====== DATASET ======

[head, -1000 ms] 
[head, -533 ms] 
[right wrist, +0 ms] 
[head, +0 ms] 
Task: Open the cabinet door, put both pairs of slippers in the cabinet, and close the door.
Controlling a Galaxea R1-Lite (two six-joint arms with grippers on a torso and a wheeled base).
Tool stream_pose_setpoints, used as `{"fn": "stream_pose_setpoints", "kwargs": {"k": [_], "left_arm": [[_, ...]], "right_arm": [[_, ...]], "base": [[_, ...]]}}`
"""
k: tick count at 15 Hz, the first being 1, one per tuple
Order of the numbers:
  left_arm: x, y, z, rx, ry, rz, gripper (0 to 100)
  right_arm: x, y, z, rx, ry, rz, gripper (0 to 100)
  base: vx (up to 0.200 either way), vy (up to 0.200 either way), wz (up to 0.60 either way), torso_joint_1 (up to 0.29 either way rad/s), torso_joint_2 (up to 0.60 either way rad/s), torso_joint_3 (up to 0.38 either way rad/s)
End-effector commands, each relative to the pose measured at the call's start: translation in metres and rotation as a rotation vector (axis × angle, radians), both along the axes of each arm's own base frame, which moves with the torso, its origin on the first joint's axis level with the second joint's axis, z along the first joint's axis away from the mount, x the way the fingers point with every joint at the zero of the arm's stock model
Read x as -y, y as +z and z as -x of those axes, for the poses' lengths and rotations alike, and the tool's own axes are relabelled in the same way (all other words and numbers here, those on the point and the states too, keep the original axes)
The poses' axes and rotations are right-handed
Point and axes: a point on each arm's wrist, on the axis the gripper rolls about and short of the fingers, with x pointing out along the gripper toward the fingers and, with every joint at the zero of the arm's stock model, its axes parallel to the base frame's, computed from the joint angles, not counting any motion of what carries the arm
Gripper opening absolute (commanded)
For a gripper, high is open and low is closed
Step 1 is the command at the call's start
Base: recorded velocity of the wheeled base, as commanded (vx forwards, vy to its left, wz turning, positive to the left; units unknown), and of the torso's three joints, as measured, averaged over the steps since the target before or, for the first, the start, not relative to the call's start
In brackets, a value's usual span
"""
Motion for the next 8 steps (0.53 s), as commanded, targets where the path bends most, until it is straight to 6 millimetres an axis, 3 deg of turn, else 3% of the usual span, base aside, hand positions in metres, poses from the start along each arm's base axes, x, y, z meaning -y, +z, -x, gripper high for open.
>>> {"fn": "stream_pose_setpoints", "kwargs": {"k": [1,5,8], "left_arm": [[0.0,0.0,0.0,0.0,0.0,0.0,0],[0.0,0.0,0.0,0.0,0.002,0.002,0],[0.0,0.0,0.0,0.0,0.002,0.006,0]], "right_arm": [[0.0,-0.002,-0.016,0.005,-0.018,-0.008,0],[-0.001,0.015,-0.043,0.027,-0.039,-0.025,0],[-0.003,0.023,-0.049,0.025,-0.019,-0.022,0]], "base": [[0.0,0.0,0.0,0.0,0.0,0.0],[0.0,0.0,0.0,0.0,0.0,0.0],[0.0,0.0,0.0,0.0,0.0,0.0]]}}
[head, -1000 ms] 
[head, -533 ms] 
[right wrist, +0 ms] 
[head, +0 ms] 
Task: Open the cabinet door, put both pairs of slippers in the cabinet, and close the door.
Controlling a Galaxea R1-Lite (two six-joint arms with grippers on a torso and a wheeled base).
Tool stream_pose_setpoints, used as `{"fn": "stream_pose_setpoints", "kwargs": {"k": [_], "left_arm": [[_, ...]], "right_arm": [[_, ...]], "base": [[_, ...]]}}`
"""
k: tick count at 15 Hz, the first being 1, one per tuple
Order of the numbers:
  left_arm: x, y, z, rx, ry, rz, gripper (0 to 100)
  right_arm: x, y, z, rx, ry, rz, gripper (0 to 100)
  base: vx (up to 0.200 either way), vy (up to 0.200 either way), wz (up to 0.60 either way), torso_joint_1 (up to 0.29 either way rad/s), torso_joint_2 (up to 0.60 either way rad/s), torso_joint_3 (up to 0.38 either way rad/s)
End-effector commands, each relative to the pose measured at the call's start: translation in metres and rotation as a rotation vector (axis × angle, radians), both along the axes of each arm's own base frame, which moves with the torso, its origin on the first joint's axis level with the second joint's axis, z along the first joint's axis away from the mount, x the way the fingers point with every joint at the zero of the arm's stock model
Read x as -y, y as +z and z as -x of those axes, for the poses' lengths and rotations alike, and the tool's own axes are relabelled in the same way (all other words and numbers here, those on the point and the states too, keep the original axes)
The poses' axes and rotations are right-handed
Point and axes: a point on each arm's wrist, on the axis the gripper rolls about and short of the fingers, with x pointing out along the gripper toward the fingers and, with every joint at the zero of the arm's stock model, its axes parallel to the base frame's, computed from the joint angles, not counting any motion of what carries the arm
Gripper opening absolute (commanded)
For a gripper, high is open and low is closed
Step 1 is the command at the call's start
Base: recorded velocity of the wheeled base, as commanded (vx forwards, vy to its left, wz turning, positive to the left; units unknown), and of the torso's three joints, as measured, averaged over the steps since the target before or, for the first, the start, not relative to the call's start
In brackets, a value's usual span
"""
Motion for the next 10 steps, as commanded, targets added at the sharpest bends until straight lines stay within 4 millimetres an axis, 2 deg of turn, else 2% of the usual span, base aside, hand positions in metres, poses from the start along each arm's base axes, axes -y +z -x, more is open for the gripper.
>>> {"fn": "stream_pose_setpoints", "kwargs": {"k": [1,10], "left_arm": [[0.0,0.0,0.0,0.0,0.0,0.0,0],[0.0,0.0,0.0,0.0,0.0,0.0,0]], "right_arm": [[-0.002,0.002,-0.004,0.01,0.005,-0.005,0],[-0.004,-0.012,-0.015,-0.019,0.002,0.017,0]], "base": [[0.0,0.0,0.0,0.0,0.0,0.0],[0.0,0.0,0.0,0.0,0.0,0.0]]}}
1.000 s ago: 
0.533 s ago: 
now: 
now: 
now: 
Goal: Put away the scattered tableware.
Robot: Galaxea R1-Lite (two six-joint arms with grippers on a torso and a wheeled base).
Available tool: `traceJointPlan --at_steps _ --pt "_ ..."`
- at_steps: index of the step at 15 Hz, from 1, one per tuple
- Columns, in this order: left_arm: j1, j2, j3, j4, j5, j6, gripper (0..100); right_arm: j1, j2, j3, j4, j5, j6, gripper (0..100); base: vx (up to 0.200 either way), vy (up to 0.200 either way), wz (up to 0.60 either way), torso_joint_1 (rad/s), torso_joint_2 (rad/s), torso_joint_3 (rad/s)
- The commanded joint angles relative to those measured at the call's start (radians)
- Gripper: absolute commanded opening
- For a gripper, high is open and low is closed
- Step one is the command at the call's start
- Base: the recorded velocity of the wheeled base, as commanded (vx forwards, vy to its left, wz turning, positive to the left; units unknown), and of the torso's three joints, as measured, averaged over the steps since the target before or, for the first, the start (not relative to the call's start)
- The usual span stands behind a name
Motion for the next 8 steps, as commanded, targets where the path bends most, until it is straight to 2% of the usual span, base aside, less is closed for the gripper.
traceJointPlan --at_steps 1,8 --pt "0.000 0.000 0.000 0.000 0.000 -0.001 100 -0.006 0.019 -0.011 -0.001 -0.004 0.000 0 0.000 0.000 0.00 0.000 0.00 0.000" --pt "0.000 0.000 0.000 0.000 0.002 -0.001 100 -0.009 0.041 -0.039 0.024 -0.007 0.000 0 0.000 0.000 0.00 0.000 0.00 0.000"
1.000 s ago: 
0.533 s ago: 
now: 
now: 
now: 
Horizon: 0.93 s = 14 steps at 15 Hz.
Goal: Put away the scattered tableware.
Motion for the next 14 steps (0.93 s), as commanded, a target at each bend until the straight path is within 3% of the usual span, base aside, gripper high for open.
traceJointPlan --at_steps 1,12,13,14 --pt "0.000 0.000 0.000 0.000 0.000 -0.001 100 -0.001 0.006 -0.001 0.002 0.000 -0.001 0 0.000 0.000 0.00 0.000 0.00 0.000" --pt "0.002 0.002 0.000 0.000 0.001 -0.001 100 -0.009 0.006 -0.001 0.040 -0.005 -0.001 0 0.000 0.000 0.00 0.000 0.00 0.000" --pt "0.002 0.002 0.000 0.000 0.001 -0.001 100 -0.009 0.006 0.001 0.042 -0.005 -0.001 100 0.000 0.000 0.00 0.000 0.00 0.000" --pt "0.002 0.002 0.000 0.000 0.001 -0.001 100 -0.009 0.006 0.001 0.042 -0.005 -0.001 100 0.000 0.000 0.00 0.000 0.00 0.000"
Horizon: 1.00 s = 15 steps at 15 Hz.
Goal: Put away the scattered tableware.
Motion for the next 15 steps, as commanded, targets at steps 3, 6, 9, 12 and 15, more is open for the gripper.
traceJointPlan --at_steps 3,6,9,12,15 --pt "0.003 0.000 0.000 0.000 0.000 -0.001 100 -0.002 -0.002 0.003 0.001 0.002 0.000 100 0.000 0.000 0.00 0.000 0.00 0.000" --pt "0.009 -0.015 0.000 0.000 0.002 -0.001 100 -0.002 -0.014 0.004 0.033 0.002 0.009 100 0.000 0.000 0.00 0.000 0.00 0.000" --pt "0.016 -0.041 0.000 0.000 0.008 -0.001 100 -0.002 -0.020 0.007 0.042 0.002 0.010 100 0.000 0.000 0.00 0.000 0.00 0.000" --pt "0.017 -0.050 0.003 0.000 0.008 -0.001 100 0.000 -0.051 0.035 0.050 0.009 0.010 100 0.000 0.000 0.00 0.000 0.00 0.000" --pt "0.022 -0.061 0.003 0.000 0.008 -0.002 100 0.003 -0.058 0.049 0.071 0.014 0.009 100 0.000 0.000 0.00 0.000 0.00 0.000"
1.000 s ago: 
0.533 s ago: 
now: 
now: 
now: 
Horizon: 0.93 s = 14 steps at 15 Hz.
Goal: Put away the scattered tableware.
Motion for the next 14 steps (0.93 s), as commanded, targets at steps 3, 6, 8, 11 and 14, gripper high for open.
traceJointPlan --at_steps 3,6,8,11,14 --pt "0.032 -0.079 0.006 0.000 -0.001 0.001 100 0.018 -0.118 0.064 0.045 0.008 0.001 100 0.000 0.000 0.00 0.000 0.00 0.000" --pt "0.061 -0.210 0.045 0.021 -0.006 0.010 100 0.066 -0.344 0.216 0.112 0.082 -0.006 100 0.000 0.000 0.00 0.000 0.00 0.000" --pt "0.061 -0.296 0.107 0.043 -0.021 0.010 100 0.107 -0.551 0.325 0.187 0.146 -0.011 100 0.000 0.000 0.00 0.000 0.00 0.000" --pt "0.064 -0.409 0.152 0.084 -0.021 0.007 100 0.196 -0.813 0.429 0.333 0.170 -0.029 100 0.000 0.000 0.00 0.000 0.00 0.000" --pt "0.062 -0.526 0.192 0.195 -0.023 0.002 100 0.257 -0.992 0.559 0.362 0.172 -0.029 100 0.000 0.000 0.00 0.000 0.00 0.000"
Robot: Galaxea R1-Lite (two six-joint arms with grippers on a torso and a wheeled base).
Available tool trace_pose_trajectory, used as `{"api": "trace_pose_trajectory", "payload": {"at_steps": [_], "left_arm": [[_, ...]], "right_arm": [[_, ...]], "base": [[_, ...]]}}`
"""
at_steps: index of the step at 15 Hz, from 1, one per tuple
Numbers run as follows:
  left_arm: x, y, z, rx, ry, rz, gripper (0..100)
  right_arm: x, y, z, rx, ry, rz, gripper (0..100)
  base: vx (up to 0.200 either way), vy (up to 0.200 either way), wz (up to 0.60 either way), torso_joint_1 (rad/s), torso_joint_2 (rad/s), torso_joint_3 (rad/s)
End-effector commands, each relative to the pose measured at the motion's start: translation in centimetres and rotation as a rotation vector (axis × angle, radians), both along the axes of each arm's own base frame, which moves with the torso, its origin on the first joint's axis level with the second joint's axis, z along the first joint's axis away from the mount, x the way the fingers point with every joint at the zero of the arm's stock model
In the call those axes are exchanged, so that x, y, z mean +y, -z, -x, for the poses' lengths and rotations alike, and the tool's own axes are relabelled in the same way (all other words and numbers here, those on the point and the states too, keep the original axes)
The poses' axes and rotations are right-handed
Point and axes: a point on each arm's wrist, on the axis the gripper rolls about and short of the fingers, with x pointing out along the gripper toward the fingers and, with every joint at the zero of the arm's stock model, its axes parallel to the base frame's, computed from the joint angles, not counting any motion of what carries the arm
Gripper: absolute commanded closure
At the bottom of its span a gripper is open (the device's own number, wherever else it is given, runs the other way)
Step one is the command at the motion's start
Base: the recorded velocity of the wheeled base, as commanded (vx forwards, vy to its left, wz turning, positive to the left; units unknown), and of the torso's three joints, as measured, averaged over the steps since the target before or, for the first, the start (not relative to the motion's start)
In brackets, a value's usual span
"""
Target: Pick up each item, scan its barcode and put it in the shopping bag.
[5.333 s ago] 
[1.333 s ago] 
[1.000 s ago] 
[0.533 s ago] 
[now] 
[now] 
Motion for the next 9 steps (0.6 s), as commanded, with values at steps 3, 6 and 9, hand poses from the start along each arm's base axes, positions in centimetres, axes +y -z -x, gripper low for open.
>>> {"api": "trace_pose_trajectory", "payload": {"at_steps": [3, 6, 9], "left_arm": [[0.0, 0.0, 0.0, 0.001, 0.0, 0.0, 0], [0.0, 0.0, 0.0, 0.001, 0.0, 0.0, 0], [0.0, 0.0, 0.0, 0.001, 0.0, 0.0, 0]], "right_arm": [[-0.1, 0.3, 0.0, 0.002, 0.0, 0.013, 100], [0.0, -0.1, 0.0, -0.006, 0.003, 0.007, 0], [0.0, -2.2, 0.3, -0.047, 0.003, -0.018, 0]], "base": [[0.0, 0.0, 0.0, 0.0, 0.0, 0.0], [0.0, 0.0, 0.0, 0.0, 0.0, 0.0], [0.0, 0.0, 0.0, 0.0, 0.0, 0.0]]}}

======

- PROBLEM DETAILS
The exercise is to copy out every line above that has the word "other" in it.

- WORKED SOLUTION
Read x as -y, y as +z and z as -x of those axes, for the poses' lengths and rotations alike, and the tool's own axes are relabelled in the same way (all other words and numbers here, those on the point and the states too, keep the original axes)
Read x as -y, y as +z and z as -x of those axes, for the poses' lengths and rotations alike, and the tool's own axes are relabelled in the same way (all other words and numbers here, those on the point and the states too, keep the original axes)
In the call those axes are exchanged, so that x, y, z mean +y, -z, -x, for the poses' lengths and rotations alike, and the tool's own axes are relabelled in the same way (all other words and numbers here, those on the point and the states too, keep the original axes)
At the bottom of its span a gripper is open (the device's own number, wherever else it is given, runs the other way)

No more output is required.